**Data to examine**
━━━━━━━━━━━━━━━━
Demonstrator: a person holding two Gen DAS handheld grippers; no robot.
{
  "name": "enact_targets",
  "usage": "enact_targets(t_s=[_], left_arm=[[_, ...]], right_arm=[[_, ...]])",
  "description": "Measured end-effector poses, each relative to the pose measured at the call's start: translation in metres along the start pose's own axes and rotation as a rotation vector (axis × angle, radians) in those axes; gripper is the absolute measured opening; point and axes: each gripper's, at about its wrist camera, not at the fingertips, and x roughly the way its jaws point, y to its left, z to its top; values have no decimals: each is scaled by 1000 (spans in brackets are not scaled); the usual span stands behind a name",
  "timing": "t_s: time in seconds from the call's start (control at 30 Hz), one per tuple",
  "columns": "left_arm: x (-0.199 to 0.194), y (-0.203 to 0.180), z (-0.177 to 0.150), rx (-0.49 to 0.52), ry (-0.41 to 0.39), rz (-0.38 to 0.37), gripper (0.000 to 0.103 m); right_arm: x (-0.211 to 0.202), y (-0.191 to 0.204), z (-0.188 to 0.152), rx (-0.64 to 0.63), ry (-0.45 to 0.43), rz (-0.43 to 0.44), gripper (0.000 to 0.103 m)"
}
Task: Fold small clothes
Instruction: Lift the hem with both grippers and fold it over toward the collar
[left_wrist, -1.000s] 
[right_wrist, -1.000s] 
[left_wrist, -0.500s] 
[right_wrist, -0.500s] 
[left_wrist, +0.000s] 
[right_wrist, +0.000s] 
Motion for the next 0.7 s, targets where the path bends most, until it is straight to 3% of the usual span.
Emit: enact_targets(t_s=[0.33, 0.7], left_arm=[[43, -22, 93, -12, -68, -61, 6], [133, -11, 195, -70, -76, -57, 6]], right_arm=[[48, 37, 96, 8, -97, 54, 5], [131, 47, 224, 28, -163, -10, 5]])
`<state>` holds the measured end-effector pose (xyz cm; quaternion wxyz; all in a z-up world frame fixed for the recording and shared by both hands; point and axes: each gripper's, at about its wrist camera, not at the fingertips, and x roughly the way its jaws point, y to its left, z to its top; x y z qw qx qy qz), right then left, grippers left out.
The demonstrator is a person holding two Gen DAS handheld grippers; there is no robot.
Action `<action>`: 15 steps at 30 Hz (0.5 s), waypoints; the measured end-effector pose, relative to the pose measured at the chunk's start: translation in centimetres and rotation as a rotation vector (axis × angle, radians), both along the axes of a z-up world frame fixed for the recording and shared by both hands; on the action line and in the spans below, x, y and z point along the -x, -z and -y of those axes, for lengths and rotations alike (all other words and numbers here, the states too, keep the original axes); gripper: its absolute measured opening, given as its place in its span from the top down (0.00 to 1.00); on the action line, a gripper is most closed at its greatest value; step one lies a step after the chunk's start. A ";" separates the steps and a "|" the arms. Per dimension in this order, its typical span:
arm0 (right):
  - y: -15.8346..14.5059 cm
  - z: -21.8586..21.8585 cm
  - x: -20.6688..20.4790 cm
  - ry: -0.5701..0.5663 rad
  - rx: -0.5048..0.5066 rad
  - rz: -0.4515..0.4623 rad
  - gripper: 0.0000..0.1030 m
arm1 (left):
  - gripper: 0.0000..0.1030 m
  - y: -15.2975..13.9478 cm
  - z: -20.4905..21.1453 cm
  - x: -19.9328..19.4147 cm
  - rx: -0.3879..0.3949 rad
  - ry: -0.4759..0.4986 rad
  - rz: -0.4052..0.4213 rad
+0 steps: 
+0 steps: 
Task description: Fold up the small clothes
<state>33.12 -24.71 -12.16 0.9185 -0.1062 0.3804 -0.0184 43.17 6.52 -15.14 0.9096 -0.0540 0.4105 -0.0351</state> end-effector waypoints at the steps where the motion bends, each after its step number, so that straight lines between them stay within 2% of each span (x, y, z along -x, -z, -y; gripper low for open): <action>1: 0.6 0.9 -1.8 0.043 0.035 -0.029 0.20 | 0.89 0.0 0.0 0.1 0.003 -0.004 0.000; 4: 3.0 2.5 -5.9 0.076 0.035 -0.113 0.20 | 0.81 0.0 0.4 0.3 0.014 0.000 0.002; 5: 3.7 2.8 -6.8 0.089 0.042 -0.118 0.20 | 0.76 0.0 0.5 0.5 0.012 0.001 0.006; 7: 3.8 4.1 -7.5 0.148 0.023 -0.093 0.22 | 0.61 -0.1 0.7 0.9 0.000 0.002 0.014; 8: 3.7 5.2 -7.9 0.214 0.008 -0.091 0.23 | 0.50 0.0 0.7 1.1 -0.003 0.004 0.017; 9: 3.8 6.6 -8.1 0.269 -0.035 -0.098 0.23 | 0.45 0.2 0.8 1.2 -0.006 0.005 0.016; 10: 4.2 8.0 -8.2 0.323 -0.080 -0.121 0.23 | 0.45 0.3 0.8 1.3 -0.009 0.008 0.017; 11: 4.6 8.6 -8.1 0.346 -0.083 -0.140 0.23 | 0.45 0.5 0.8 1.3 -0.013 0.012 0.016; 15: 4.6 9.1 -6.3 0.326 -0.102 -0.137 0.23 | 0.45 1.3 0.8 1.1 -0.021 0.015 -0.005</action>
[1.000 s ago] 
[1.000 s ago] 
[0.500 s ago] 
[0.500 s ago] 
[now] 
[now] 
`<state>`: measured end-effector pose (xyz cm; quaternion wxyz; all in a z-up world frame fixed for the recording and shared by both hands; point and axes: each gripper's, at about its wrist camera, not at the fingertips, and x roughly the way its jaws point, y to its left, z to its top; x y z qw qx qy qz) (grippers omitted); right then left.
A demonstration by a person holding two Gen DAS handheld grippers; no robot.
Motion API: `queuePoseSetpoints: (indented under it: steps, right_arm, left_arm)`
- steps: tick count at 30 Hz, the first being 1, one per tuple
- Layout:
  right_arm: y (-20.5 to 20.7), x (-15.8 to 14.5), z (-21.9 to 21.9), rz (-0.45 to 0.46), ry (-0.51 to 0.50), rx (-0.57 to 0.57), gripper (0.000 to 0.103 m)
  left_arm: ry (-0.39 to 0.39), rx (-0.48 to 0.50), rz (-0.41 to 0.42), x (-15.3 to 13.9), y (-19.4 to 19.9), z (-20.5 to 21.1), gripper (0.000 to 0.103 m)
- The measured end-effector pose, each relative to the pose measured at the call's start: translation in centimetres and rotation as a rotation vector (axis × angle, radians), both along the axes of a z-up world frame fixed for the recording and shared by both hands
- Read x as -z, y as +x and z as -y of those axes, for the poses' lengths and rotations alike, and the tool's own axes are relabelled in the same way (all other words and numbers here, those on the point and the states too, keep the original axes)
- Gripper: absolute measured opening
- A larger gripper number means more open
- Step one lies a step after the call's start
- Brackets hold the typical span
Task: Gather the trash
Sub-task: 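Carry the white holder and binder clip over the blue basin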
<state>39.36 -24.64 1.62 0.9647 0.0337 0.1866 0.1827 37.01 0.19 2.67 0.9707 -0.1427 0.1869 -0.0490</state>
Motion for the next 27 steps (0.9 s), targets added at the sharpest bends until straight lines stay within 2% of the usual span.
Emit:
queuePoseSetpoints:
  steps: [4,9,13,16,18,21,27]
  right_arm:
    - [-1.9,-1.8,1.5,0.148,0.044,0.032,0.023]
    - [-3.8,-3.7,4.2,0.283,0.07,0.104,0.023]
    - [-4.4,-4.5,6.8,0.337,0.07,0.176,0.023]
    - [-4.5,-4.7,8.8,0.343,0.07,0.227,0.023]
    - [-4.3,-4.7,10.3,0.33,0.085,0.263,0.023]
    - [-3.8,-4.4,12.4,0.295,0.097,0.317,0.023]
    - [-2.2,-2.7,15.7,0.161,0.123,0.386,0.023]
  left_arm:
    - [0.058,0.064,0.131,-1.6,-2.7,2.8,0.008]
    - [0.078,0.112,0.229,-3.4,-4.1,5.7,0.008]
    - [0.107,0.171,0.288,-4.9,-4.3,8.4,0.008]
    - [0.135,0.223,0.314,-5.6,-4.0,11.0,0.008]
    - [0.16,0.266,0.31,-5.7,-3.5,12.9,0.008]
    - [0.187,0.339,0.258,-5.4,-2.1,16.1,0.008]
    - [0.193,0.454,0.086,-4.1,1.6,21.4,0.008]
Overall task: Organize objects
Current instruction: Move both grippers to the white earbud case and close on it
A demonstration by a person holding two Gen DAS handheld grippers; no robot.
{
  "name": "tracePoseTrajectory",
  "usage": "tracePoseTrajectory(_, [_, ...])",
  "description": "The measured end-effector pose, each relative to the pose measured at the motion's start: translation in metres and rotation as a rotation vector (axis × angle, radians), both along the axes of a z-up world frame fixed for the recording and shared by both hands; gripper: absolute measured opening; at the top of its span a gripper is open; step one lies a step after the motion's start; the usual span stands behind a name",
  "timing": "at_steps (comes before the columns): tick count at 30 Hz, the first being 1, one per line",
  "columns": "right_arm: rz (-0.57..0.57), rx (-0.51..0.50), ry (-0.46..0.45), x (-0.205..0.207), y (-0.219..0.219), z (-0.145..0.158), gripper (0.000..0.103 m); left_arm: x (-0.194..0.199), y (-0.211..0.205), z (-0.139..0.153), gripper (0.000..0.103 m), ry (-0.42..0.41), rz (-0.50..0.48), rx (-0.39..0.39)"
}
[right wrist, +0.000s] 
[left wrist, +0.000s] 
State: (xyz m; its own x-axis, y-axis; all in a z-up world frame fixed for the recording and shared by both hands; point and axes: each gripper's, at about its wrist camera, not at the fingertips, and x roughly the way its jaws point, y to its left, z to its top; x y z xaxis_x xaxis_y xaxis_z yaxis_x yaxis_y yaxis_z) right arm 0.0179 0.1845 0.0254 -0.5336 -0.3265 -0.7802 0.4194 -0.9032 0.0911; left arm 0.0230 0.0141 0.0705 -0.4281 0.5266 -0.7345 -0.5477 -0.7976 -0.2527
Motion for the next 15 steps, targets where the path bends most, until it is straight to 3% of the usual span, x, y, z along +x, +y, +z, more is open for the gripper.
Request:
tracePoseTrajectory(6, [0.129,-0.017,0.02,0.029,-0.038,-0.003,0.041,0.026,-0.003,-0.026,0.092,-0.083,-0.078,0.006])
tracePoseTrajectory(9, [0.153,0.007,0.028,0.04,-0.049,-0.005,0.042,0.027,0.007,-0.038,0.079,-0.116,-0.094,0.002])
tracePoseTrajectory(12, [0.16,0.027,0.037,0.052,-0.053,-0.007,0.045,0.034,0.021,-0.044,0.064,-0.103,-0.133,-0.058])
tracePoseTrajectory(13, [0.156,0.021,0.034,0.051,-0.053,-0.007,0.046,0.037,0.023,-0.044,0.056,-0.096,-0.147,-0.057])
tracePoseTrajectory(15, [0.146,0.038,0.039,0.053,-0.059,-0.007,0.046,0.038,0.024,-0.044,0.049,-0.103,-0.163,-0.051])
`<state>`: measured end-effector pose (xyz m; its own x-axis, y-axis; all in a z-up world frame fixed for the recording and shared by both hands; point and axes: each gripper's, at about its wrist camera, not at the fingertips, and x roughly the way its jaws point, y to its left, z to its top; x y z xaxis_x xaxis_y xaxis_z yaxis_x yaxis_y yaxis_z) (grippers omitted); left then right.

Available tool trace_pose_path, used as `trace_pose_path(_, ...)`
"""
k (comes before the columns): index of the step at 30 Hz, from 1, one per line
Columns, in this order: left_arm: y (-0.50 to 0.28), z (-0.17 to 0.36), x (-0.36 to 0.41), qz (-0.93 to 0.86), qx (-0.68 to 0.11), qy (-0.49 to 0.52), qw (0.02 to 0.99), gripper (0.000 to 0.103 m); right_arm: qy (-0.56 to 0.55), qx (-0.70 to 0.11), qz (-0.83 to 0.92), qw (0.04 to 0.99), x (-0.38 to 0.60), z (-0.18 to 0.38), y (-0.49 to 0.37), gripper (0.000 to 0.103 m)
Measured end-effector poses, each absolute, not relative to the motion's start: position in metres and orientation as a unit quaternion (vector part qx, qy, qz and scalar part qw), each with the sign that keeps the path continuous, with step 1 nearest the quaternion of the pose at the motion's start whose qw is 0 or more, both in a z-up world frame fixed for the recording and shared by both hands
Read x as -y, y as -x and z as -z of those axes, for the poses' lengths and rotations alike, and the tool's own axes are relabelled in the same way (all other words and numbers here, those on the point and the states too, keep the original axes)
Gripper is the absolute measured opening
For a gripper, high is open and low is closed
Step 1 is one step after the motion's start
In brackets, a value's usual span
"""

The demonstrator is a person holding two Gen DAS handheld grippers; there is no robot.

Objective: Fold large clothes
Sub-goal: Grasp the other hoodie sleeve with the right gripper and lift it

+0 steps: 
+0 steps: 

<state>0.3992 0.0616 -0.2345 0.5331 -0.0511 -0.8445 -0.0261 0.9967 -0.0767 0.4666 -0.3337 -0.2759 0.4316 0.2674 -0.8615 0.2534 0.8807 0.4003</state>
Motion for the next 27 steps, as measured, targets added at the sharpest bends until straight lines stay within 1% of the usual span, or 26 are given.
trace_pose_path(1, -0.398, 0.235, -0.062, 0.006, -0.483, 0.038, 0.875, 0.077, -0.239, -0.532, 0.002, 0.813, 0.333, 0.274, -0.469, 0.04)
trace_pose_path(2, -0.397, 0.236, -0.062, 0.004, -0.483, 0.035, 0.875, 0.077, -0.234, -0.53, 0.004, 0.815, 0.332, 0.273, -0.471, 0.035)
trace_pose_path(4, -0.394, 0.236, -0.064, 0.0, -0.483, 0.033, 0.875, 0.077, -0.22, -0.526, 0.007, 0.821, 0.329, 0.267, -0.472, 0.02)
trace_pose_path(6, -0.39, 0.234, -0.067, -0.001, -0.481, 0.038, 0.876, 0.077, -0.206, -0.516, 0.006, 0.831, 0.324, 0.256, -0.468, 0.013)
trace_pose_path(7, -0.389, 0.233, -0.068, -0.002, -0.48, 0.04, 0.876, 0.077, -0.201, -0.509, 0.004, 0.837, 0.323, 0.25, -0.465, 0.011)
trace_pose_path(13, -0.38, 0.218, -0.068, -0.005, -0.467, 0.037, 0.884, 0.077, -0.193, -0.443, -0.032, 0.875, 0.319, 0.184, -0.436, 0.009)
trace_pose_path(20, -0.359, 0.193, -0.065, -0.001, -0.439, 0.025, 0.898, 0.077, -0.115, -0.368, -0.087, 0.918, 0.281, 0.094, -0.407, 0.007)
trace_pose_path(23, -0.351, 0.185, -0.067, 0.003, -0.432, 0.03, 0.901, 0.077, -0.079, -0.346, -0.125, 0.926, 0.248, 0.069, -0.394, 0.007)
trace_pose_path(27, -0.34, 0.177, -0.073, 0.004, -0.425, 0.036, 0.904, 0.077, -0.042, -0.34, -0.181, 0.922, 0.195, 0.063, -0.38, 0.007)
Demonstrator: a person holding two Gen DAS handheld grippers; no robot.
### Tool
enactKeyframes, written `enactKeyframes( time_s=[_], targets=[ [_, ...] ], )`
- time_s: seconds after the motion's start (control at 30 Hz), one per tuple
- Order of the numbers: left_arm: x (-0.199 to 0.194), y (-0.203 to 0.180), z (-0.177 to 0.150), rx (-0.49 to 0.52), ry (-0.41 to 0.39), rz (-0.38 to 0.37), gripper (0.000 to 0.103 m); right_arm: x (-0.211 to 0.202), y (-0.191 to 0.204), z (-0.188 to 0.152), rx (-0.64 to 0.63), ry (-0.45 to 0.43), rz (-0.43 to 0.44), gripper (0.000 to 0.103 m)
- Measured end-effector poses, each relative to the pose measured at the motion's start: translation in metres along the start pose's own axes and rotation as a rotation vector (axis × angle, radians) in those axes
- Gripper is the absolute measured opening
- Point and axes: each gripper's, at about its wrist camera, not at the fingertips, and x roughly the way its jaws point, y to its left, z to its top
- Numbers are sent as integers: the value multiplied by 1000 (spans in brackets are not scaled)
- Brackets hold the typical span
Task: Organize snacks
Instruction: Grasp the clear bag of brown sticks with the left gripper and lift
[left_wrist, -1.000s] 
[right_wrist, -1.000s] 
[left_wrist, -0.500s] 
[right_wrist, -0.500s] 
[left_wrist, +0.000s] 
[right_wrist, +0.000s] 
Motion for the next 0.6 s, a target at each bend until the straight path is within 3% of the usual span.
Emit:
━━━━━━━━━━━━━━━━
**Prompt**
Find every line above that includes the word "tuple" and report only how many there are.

**Answer for this exercise**
3